The old saying is still poignant: let him (I better say her, they) without sin, cast the first stone.

Freedom of expression – for generations amplified by the music industry – is imploding on itself.

 

Why must every band that walks on a stage spend its introductory moments acknowledging First Nations people and give us all a guilt trip that none of us are responsible for? Let’s just say it once, like we do the national anthem (remember, we are young and free not one and free).

Have these woke antagonists spent time in indigenous communities? Do they genuinely care for the plight of the First Nations people? Have they reflected on the possibility that they might be followers rather than leaders? Are they just complying for fear of losing their own credibility in a cut-throat industry?

I have no doubt that their influenced view flies in the face of what they intended when they were first inspired – raw and unplugged – to pick up an instrument and let the soul be free and liberated. They, like the corporate Australia they so detest, also operate under an umbrella of being required to behave a certain way. Maybe a record contract is at stake.

Spare me the hypocrisy, the lectures and the judgement. It is the cancel culture that is ruining it for everyone. The notion of a free society is we should be able to choose what we believe, think, and how we view the world. It is the beauty of universal freedom – something many countries don’t have the privilege of enjoying.

So before the hate mail comes flying in from the incensed, may I remind us to focus on the real injustices going on in the world rather than the hurling of some sticks and stones. Think of Ukraine, Africa, freedom for women in Iran and many other countries.

If you really give a shit, take your yoke and direct it to these plights, not the ‘cancel culture’ that the despots of the world must be laughing at about us; watching us implode within ourselves rather than uniting as arguably the world’s most successful multi-cultural success story. Go feed the poor and help the disenfranchised. Hey, maybe find it within yourself to have a bit of sympathy for people like Dylan Frost who clearly has had some shit to deal with.

Finally, let me just say this. I’m just so glad that the minders of the Her Majesty the Queen (may she rest in peace), didn’t write a note to the minders of the Sex Pistols to refrain from continuing to refer to the Monarchy as ‘a fascist regime’ or saying ‘she ain’t no human being’ during the band’s anarchist, anti-establishment tirades of the 1970s.

That would have been a red rag to a bull and the anti-establishment that has been at the core of the music industry would have accelerated the rock ‘ n’ roll rebellion that still continues today. Kind of. Until the woke arrived and cancelled Sticky Fingers.

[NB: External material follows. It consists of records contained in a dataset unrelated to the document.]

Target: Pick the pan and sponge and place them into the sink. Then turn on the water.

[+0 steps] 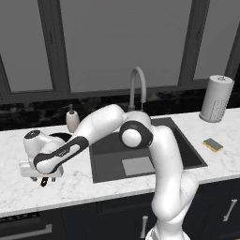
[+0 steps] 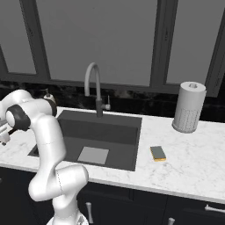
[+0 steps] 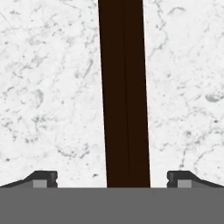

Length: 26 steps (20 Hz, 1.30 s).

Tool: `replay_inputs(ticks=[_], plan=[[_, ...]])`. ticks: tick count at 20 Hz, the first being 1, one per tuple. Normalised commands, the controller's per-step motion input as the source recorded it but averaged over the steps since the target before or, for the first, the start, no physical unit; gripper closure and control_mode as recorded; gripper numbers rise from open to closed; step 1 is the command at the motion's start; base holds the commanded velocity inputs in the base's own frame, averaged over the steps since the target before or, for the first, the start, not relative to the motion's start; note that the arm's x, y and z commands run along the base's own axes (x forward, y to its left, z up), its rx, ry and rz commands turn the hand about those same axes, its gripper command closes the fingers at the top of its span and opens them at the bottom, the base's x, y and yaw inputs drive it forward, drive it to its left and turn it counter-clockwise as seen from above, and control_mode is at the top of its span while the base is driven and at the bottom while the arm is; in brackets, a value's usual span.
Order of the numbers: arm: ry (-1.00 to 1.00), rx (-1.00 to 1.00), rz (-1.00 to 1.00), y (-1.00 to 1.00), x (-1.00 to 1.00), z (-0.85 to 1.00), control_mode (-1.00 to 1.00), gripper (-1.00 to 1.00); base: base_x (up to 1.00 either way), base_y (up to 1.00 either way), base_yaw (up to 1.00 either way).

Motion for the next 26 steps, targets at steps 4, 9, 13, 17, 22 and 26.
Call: replay_inputs(ticks=[4, 9, 13, 17, 22, 26], plan=[[0.00, 0.00, 0.00, 0.00, 0.00, 0.00, -1.00, -1.00, 0.00, 0.00, 0.00], [0.00, 0.00, 0.00, 0.00, 0.00, 0.00, -1.00, 1.00, 0.00, 0.00, 0.00], [0.00, 0.00, 0.00, 0.00, 0.00, 0.00, -1.00, 1.00, 0.00, 0.00, 0.00], [0.00, 0.00, 0.00, 0.00, 0.00, 0.00, -1.00, 1.00, 0.00, 0.00, 0.00], [0.00, 0.00, 0.00, 0.00, 0.00, 0.00, -1.00, 1.00, 0.00, 0.00, 0.00], [0.00, 0.00, 0.00, 0.00, 0.00, 0.00, -1.00, 1.00, 0.00, 0.00, 0.00]])
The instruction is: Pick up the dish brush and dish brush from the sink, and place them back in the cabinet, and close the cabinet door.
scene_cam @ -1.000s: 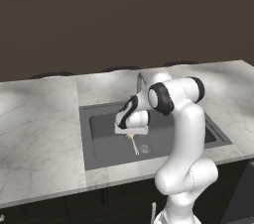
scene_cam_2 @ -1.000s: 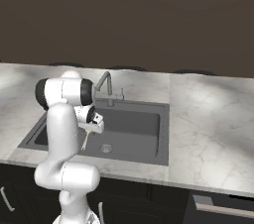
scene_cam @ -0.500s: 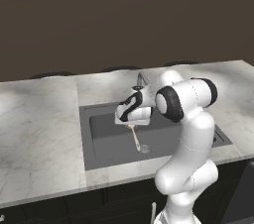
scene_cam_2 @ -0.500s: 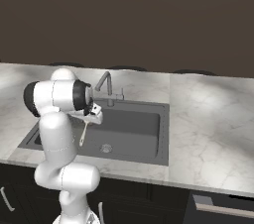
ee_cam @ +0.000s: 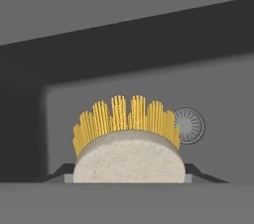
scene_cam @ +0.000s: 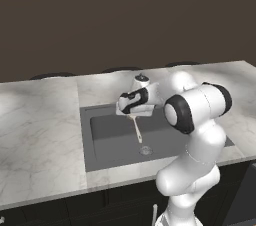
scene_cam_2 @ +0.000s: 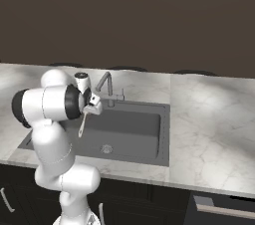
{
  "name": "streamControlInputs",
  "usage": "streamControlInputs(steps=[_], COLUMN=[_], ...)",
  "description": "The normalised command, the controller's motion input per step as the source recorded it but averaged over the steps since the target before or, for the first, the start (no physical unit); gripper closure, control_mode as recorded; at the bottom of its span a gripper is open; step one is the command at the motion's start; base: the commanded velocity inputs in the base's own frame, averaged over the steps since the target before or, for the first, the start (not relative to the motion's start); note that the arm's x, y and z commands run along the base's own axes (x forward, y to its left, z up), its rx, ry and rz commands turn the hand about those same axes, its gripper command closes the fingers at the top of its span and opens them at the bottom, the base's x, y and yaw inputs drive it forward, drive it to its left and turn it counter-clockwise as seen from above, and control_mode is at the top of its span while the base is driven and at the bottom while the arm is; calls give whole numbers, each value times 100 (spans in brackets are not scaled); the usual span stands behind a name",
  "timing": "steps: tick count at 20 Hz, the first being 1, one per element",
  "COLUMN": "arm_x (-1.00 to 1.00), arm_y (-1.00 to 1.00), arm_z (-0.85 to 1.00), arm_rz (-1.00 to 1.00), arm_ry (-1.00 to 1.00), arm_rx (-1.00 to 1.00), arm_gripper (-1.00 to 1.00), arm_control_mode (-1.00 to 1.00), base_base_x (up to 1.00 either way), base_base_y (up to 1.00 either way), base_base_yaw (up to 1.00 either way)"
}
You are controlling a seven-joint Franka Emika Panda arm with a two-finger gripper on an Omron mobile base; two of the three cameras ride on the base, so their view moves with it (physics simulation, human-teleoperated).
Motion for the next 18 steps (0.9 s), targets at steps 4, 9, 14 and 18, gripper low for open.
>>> streamControlInputs(steps=[4,9,14,18], arm_x=[-4,-19,-31,-34], arm_y=[0,0,0,0], arm_z=[59,55,51,54], arm_rz=[0,0,0,0], arm_ry=[-5,-3,-1,0], arm_rx=[0,0,0,0], arm_gripper=[100,100,100,100], arm_control_mode=[-100,-100,-100,-100], base_base_x=[0,0,0,0], base_base_y=[0,0,0,0], base_base_yaw=[0,0,0,0])
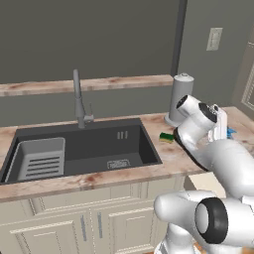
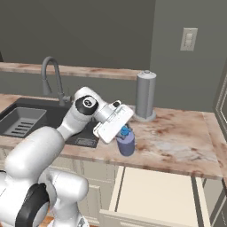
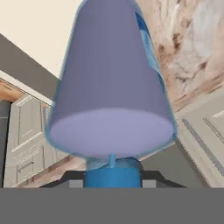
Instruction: Restock the sink supplies by placing the sponge and soap dispenser on the counter and next to the sink. Make sure the soap dispenser is upright.
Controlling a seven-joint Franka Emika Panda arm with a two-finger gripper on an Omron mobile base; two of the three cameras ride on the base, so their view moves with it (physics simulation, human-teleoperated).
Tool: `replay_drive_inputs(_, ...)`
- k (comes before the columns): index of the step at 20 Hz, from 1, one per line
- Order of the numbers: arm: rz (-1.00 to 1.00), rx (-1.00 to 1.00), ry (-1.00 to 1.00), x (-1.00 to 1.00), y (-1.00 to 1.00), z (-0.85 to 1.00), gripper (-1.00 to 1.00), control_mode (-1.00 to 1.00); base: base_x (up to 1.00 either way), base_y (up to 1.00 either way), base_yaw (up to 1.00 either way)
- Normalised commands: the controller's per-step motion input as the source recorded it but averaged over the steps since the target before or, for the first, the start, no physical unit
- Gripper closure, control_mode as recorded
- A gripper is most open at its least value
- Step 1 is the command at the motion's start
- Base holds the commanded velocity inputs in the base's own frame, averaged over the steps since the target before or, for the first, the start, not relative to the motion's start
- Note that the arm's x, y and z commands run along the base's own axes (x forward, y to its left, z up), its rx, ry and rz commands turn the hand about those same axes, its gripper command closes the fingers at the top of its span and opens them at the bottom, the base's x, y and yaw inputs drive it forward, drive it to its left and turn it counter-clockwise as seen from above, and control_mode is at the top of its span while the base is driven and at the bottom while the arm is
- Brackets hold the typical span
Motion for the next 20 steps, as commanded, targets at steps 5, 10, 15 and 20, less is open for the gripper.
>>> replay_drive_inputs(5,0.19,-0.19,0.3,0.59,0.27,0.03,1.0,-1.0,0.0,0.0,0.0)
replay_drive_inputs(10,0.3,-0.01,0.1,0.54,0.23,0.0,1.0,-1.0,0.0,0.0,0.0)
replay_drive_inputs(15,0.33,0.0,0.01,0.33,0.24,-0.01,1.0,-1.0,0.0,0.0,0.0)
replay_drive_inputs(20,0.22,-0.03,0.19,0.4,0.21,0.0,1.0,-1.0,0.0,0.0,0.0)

Live and let live. Better still, love and let live.

This is just a blip. The tribe will eventually find its voice and rebel against the current wave of political correctness.

We will enter a new world where woke cancel culture will be shown up for exactly what it is: vacuous, hypocritical and intolerant

We will say: “F**k you I won’t do what you tell me.”

The very culture of rock and roll will rise up against it, and Neil Young will be right.